Stafford Horne Sat, 23 Nov 2024 00:29:04 -0800

On Fri, Nov 22, 2024 at 06:54:21PM -0600, Rob Landley wrote:
> On 11/22/24 10:35, Stafford Horne wrote:
> > > I just regression tested linux-6.12 against qemu-9.2.0-rc1 and I'm still
> > > getting no output from or1k, with the current image or the old or1k 
> > > release
> > > image that worked under old qemu versions.
> > > 
> > > I tried applying your serial patch to current qemu, and it made no
> > > difference: still no output booting the image.
> > 
> > OK, I am trying to get that patch pushed upstream.  I will be sure we fix 
> > your
> > issues before we do that.
> 
> Thanks. Let me know how/if I can help.
> 
> > > Alas I can no longer test that reverting the commit I identified (git show
> > > $HASH | patch -p1 -r) makes it work again in current qemu (although it did
> > > at one point, that's a standard sanity check at the end of bisect for me),
> > > and I can't fix it up by hand either because hw/openrisc/openrisc_sim.c no
> > > longer contains the string "load_sim", looks like it got collated with
> > > common code for other architectures.
> > > 
> > > I'm happy to tweak the kernel config if qemu changed in a way that broke
> > > compatibility with old images (I assume _you_ have a kernel that boots), 
> > > but
> > > I was hoping "this week's kernel release" would have any necessary patches
> > > to work with QEMU's changed ABI.
> > 
> > The patch I have put in 6.12 only helps with earlycon.  Regular output has
> > always been working for me.  I will work on testing your image again to see 
> > what
> > is special about it.
> 
> Just a guess, but given the alignment change, I suspect it's barfing on the
> statically linked initramfs? That seems the most likely step to go off the
> rails given the failing patch is a symbol alignment change in the flattened
> device tree plumbing, and I think the initramfs extractor parses device
> trees very early on to find stuff (I forget why). Moving "where the data
> lives" without a corresponding change to the "where to look for the data"
> code seems a bit strange, but it's not my area...

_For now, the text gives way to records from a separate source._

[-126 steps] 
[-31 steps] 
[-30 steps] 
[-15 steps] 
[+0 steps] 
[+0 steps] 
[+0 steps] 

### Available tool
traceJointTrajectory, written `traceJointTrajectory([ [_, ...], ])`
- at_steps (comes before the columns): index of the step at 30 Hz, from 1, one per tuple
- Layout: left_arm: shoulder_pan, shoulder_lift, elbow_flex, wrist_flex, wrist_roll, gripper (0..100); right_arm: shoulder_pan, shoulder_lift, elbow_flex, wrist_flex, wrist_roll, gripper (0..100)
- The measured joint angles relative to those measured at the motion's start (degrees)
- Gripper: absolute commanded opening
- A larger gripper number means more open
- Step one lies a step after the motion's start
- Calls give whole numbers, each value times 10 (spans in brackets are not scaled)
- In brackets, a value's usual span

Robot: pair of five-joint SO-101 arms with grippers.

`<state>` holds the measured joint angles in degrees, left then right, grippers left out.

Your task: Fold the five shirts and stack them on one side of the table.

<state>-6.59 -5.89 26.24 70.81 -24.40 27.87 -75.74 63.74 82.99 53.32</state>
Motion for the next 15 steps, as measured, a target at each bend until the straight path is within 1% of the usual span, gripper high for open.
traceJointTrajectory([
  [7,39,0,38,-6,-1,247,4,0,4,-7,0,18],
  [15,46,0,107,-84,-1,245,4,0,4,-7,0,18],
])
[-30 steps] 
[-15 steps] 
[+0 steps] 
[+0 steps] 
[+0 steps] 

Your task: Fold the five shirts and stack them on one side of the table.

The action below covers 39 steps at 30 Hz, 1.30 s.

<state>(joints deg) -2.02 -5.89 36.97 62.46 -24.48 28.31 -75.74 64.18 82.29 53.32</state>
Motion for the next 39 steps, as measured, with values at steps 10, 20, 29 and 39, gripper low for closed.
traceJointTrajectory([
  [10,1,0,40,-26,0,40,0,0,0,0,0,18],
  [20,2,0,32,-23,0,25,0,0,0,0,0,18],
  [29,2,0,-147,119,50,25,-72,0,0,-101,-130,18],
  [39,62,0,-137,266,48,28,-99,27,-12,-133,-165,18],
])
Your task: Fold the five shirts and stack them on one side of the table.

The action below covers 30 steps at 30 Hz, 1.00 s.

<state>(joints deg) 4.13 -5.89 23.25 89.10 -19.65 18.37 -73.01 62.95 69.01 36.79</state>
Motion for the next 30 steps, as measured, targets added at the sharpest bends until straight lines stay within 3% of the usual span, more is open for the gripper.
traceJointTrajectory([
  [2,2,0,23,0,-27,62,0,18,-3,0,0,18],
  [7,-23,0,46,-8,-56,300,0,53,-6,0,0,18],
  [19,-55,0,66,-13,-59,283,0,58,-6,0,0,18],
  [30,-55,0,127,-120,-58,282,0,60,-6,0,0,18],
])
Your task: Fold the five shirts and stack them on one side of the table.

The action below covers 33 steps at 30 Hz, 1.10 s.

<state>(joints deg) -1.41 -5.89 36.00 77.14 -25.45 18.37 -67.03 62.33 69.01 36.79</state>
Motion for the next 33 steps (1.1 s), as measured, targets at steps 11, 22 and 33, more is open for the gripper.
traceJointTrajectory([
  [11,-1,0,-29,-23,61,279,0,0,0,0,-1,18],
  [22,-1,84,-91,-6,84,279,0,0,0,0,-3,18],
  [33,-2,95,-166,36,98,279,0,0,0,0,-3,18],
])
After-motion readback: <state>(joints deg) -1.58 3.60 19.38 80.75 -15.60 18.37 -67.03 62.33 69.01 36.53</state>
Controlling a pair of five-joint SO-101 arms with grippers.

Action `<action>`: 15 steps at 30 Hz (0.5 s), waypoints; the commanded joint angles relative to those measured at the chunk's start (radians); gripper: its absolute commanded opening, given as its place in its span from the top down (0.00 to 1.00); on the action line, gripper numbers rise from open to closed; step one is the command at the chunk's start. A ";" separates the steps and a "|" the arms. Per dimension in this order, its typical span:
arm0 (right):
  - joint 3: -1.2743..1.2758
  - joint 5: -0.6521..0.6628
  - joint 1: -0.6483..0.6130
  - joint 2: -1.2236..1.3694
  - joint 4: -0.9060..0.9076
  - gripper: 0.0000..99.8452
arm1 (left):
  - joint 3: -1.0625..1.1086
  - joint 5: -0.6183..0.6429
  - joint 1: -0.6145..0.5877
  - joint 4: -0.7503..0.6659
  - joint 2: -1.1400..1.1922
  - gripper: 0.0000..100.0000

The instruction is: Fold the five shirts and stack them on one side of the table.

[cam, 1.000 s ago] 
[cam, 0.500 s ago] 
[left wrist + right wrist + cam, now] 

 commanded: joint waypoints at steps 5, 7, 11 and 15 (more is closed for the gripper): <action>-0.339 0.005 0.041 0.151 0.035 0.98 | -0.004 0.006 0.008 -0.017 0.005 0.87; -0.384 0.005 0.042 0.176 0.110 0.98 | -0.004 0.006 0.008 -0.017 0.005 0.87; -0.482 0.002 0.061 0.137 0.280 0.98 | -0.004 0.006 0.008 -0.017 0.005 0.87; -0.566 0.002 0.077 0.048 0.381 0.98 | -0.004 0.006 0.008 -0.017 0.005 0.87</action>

OK, and the broken earlycon may be masking what is going on, as we should at
least see some console output before things fail.  The earlcon fix is in 6.13
not 6.12.

I was able to test your or1k.tgz image and figure out what is wrong.  Your
run-qemu.sh script has 'console=FIXME'.  This command line argument is taken in
and is causing the boot process to not be able to find the console.

Changing it to 'console=ttyS0' allows me to see the output.

I put a branch with the qemu patches I have here:

  - https://github.com/stffrdhrn/qemu/tree/or1k-9.2.0-fixes-1

> Here's the miniconfig I built 6.12 with (90% of which is generic to all the
> architectures I'm testing, the sections are labeled. The console="FIXME" bit
> is because I can't get qemu-system-or1k -append "blah" to go through to
> linux, so I stuck FIXME in that field for the or1k target and it wound up in
> the output):

The kernel command line is injected by qemu into the qemu generated
devicetree.  I notice when I boot your kernel with the reverted FDT alignment
fix the console prints:

    Kernel command line: earlycon

This means that the qemu devicetree is not being used, hence the command line
args are not working.  The qemu device tree not being used is not good, but that
is why reverting the alignment fix 'seems' to fix the issue.  To me the revert
looks to be breaking the qemu devicetree allowing us to fall back to the kernel
supplied devicetree.

This gave me a clue as to what was going on.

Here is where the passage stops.